With his flowing silver hair and bushy beard and mustache, Kenny Rogers, at this point, is perhaps better known among younger audiences for how he looks than how he sounds. (Bonnaroo drop-ins excepted.) But both longtime Rogers fans and people who know him as the guy after whom a fast-food chicken franchise is named will find something to grin about in the country legend’s rollicking new memoir, Luck Or Something Like It. Here’s a taste of the juiciest parts:

The Party Line
During a period when Rogers was separated from his wife, he had an epiphany about over-the-phone intimacy. “At this point in my life,” writes Rogers, “I enjoyed talking to beautiful, alluring women on the phone.

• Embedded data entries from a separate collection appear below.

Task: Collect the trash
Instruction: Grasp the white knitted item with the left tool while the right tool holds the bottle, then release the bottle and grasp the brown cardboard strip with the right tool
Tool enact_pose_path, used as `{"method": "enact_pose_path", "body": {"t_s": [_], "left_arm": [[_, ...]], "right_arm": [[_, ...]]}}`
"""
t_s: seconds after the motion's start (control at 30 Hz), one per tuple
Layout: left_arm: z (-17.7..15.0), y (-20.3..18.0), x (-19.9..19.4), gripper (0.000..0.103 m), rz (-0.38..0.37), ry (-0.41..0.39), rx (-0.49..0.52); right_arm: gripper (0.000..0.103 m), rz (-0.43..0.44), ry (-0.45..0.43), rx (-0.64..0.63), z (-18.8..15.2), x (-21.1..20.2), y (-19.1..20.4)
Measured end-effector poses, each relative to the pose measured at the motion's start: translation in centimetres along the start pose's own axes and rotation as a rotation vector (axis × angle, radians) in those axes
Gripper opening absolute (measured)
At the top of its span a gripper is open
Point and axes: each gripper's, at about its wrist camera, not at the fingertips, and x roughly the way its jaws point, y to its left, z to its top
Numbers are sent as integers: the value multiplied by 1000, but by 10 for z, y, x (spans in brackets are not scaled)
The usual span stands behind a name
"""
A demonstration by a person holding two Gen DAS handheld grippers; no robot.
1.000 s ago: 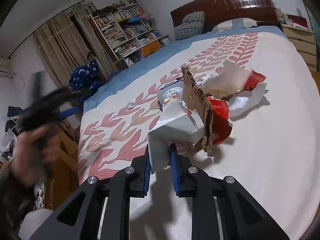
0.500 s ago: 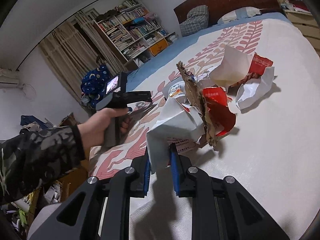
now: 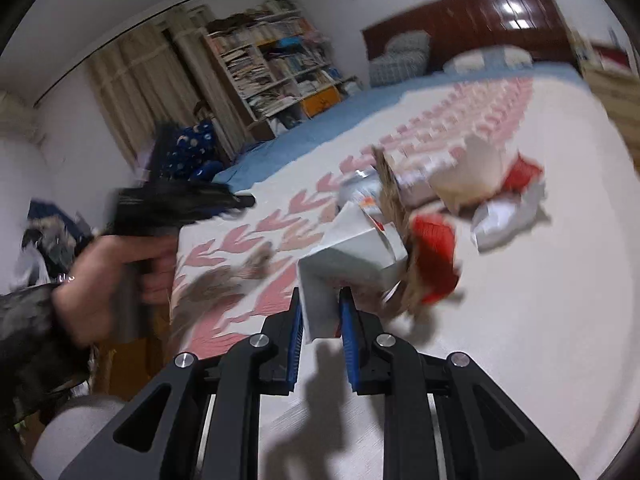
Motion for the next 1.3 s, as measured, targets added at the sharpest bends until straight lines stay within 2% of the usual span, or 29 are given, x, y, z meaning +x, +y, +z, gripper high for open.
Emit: {"method": "enact_pose_path", "body": {"t_s": [0.07,0.13,0.27,0.33,0.43,0.53,0.67,0.83,0.87,0.9,0.93,0.97,1.0,1.1,1.17,1.2,1.23,1.3], "left_arm": [[-12,-30,-70,22,-72,-102,58],[-20,-52,-124,22,-120,-167,92],[-34,-86,-194,22,-205,-249,64],[-43,-101,-214,22,-233,-290,40],[-54,-109,-214,22,-256,-289,-5],[-67,-109,-196,22,-270,-227,-59],[-82,-106,-188,22,-269,-185,-73],[-94,-92,-180,22,-247,-151,-86],[-96,-91,-179,22,-245,-147,-90],[-101,-88,-181,22,-242,-140,-94],[-103,-85,-179,22,-239,-136,-96],[-105,-85,-179,22,-238,-135,-98],[-108,-82,-179,22,-234,-131,-100],[-112,-73,-179,22,-231,-121,-112],[-116,-66,-179,22,-230,-113,-125],[-117,-63,-178,22,-227,-109,-130],[-118,-60,-177,22,-224,-103,-138],[-122,-54,-174,22,-224,-95,-152]], "right_arm": [[19,3,-38,-7,7,-25,8],[19,-2,-90,-19,20,-58,13],[19,10,-169,-6,44,-110,15],[19,31,-182,10,51,-124,13],[19,41,-136,30,54,-123,2],[18,72,-71,91,36,-109,-15],[12,98,-14,158,4,-97,-36],[14,92,45,178,-12,-82,-44],[22,88,53,174,-13,-77,-42],[33,74,70,169,-12,-69,-39],[68,62,88,169,-11,-60,-36],[89,52,96,171,-10,-53,-33],[90,38,110,170,-9,-42,-30],[89,-49,227,117,-6,2,-15],[76,-46,307,70,-10,27,-2],[71,-84,348,-2,-14,39,10],[64,-134,358,-81,-17,47,21],[57,-150,358,-108,-18,51,28]]}}
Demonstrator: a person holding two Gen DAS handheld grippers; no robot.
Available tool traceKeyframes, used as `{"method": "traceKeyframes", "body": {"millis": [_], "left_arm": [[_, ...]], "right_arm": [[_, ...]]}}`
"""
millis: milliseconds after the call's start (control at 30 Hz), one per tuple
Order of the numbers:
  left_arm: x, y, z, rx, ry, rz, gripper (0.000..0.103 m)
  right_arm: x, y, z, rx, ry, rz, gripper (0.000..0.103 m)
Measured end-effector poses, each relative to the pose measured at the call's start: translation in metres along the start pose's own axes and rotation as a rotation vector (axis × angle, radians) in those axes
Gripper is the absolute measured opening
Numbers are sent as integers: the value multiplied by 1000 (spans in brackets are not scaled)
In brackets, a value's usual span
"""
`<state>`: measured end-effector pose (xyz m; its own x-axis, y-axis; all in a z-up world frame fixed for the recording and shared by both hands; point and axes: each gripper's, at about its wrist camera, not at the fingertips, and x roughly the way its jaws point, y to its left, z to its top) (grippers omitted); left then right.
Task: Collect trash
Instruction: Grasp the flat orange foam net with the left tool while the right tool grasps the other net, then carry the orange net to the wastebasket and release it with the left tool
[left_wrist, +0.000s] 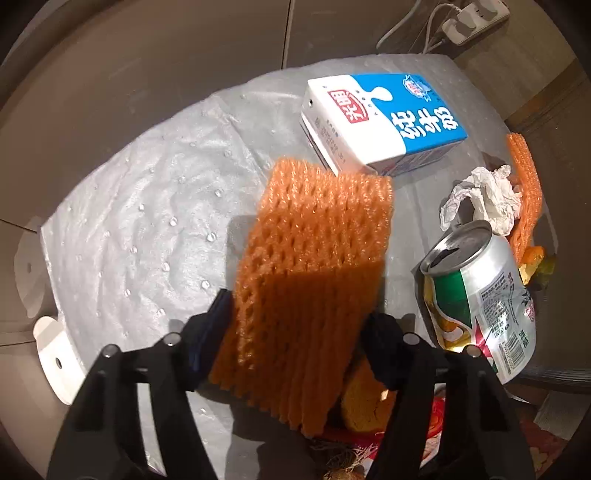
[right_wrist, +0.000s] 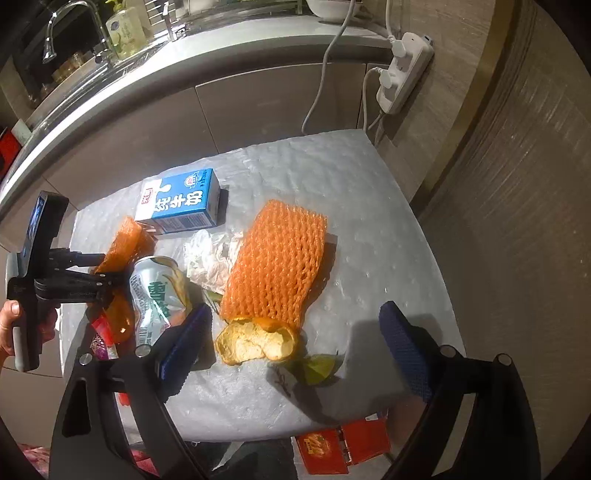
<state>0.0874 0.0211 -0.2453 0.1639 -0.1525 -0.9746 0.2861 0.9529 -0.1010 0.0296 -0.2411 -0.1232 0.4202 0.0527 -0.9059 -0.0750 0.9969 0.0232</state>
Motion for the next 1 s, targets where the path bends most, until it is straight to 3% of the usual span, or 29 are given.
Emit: {"method": "traceKeyframes", "body": {"millis": [33, 233, 467, 533, 667, 1000], "left_arm": [[0, -2, 0, 11, 2, 10, 43], [-20, 2, 3, -15, -36, 5, 18], [-75, 14, -14, -69, -118, -1, 18], [-88, 18, -18, -85, -136, -1, 18], [-111, 28, -26, -104, -167, -5, 18], [-149, 48, -61, -150, -232, -40, 18]], "right_arm": [[4, -2, 3, -3, 2, 2, 91], [35, -9, 20, 39, 32, 55, 91], [80, -12, 32, 103, 89, 57, 84], [94, -13, 32, 117, 114, 65, 75], [101, -20, 29, 179, 129, 123, 21], [43, -27, 36, 223, -11, 154, 19]]}}
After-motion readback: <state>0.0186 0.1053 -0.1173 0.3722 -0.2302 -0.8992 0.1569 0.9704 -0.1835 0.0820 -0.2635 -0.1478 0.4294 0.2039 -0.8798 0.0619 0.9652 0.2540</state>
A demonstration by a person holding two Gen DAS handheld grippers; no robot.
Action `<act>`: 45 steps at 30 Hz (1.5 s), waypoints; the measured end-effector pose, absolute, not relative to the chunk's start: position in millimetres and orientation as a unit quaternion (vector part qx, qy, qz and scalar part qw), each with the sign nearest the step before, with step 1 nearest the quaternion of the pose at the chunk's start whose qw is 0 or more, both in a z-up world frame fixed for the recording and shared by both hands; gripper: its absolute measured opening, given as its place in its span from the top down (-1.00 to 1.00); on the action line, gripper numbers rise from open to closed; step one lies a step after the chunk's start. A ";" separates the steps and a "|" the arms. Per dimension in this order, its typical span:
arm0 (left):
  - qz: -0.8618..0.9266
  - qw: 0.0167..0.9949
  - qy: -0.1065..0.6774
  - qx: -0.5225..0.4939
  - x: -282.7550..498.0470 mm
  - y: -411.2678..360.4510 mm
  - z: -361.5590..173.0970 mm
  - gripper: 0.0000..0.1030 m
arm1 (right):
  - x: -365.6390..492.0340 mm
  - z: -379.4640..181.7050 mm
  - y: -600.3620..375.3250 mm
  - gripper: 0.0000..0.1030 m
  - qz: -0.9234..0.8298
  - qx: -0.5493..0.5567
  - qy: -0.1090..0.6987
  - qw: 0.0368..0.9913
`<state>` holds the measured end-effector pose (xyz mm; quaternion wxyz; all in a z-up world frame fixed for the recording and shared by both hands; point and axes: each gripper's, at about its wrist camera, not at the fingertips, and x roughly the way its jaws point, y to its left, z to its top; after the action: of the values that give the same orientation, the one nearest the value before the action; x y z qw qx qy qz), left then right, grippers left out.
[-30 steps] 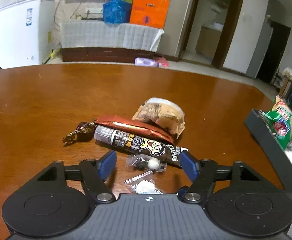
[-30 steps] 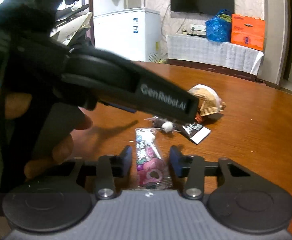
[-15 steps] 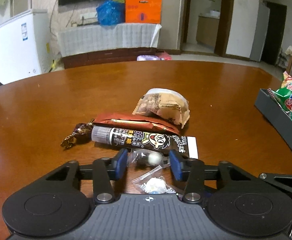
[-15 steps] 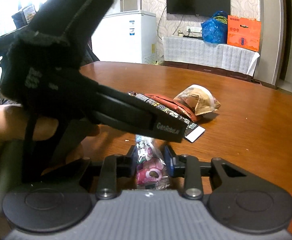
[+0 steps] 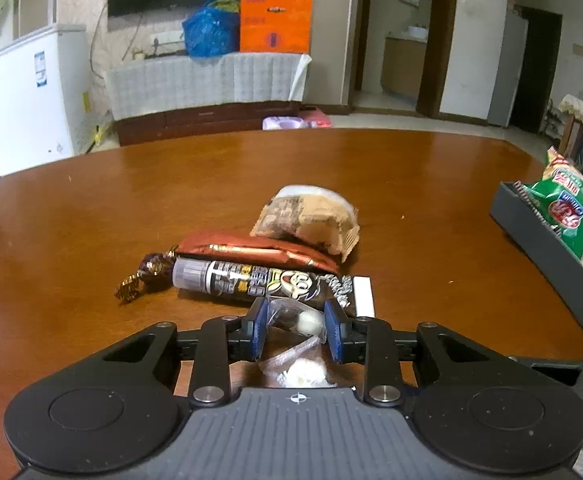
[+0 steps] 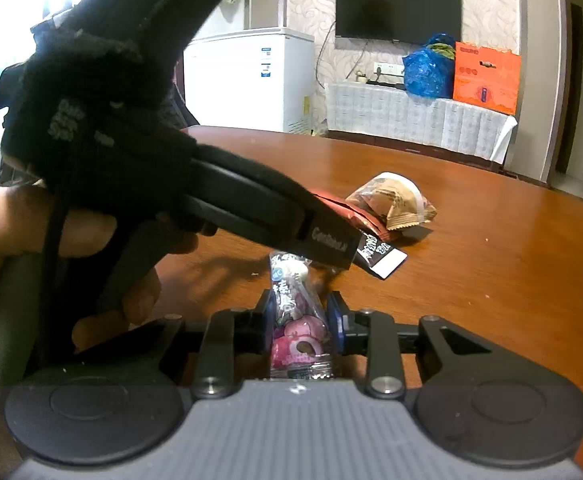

I would equate it to today’s online chat rooms, but these were private conversations, intended only for me and whomever I invited in.” Rogers is quick to point out, though, that “this was the ultimate ‘safe sex’ for me. This was never about physical contact, just erotic and sexually explicit messages left on a limited-access phone line that was always solicited by the other parties . . .”

Checking On His Condition
1968’s drug-friendly “Just Dropped In (To See What Condition My Condition Was In)” was one of Rogers’ breakout hits. But he wasn’t exactly an active participant in the counterculture. Shortly after the aforementioned single started to sell big, Rogers tried, for the first time, smoking marijuana before a performance. “This is great, I thought. I was in tune with the universe, and I sounded wonderful — at least to me . . . and my vocals were completely out of tune. That was the only and only time I have ever gone onstage not completely clearheaded.”

Propped Up
Ol’ Kenny has a curious taste in comedians. “I also worked for a year or two with Gallagher,” recalls Rogers about a stint working with the watermelon-smashing prop comic. “I found this guy to be one of the most engaging, thought-provoking people I’ve ever met.” An example of this deep well of Gallagherian provocation? “His question: ‘What would a chair look like if our legs bent the other day?'” Yep, “To this day” Rogers will stop and try “to visualize what he was saying.”

Kenny Rogers Roasted
Despite his iconic image, Rogers can go incognito. Unintentionally. At his own restaurant. “One time when I was in Greece,” writes Rogers, “I saw a Kenny Rogers Roasters and decided to go in.” The manager then noticed a familiar face. “He kept looking at me, then the cup [on which was an image of Rogers’ face], then back at me, and finally decided it wasn’t me! When I told him it was me, he didn’t believe it . . . he made me pay for me meal.”